Saya ingat, ada mahasiswa asal Afghanistan yang bertanya, “Prof, bagaimana kalau hubungan badannya dimulai sebelum waktu imsak (waktu halal), tapi baru berakhir setelah adzan shubuh (waktu haram), apakah terkena denda juga?” Prof. Abd. Qadir Syahathah lalu menjawab dengan menjelaskan panjang lebar pandangan para ahli fiqh Islam. Beliau juga menjelaskan kaedah fiqh, اخف الضررين, yaitu tentang dua kemudharatan jika bertemu.

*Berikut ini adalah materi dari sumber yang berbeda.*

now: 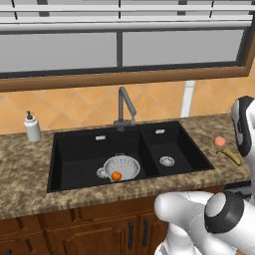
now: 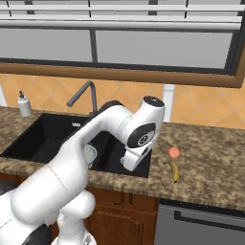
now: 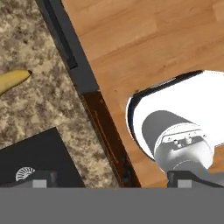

Artinya, kalau orang itu tidak tuntaskan hubungan badannya lalu jadi penyakit, maka dia tuntaskan saja. Tetapi padanya tetap ada kewajiban denda.
Rupanya, mahasiswa itu masih kurang puas dengan jawaban Professor tadi, terutama kenapa masih harus bayar denda juga jika sudah masuk kaedah “dua kemudharatan”. Dia lalu bertanya lagi.
Akhirnya, saya lihat Professor Abd Qadir kesal juga, dan bilang (kurang lebih) begini, “Memang pasangan itu dari sore kemana saja sih, hubungan-nya kok baru dimulai menjelang shubuh. Bikin repot kita saja”. 😄
Selamat berpuasa. Ingat, besok kita puasa!